Initially, the tenant agreed to move out after threats of eviction, but after cleaning crews cleaned out the unit, she reappeared and was legally allowed to stay because of the moratorium.
“She turned around and she came back on the day that we were moving this stuff out, and I was not there. … She told [the junk removal man], ‘What are you doing? This is my place,’” she said.
Police were called and responded, but they sided with the tenant.
“They let her stay,” Ms. Silas-Sams said.
There were an average of 310 eviction filings per month in 2019, but during the moratorium, the monthly average dropped to about 55, according to the Alameda County Superior Court. Since it has been lifted, the average number of evictions has risen to about 580 per month, which some say is because landlords were barred from doing so for years.
“So why is it happening? Basically, the government said, ‘Hey, you don’t have to pay your rent for the last three and a half years,’ which, by the way, our industry is the only one they did that too,” Mr. Moore told The Epoch Times.
A recent article in The Wall Street Journal reported that there could be more than $1 billion in unpaid back rent in the greater Los Angeles area because of its eviction moratorium.
In the city of Los Angeles, landlords who owned 12 or fewer units were eligible to receive through taxpayer dollars up to $30,000 per rental unit for unpaid rents, but they had to apply for the program from Oct. 23 through the end of the month.

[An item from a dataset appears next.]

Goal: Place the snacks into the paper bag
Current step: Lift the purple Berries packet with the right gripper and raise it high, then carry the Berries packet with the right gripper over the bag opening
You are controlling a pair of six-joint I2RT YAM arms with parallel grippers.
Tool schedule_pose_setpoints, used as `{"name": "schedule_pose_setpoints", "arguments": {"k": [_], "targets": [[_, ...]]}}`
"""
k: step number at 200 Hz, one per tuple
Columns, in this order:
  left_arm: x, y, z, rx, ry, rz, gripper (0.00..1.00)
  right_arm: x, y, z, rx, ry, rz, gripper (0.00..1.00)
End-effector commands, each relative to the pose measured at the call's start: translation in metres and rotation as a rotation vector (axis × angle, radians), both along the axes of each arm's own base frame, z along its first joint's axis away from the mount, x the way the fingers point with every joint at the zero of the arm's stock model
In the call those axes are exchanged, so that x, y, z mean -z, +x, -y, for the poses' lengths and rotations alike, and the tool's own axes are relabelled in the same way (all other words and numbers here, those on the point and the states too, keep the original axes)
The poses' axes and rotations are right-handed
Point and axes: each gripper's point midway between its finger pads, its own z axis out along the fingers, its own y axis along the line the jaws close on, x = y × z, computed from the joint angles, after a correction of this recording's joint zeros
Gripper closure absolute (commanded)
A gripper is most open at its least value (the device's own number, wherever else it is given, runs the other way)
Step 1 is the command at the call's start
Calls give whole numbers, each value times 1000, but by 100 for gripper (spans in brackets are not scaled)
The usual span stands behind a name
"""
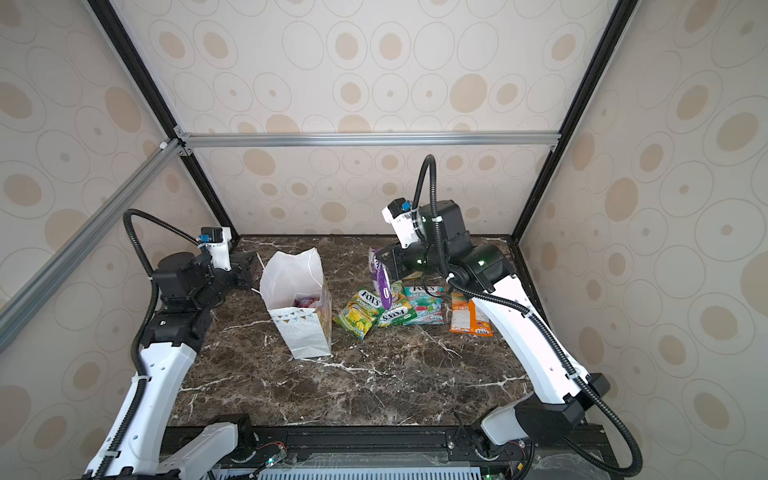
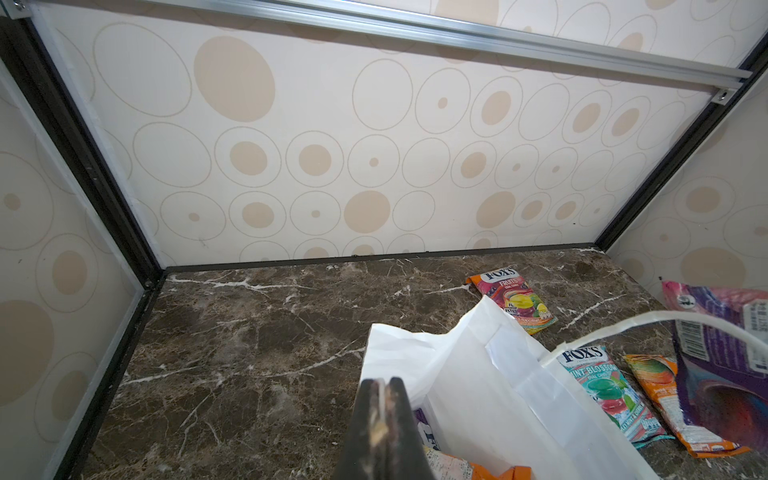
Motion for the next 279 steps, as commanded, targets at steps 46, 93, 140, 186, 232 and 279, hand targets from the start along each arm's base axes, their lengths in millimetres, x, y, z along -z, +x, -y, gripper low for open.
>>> {"name": "schedule_pose_setpoints", "arguments": {"k": [46, 93, 140, 186, 232, 279], "targets": [[-17, -5, 0, 2, -4, 54, 100, -48, -3, -25, -76, 21, 124, 100], [-17, -5, -1, -2, -2, 55, 100, -69, 3, -47, -111, 28, 174, 100], [-17, -5, 0, 1, -7, 56, 100, -101, 6, -60, -112, 76, 256, 100], [-18, -6, -1, -2, -8, 61, 100, -130, 9, -75, -127, 193, 320, 100], [-21, -7, 0, -1, -9, 74, 100, -158, 7, -94, -180, 318, 376, 100], [-19, -6, 0, 3, -9, 67, 100, -180, -2, -114, -240, 397, 438, 100]]}}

According to the county’s Department of Consumer and Business Affairs website, other assistance that’s “coming soon” includes up to $30,000 in total for landlords with four or fewer units whose mortgages went into default, or $30,0000 for landlord expenses outside of their mortgage payments that accrued due to missed rental payments.
According to Daniel Yukelson, executive director of the Apartment Association of Greater Los Angeles, such relief for landlords won’t make up for the losses that they incurred during the pandemic.
“When you look at what the city’s providing the landlords and what they’re providing in rent subsidies to renters and compare it to the over $1 billion of COVID rental debt that’s still owed … all this pales in comparison,” Mr. Yukelson told The Epoch Times in a recent interview. “It’s really a drop in the bucket compared to the losses that property owners have suffered these past three-plus years.”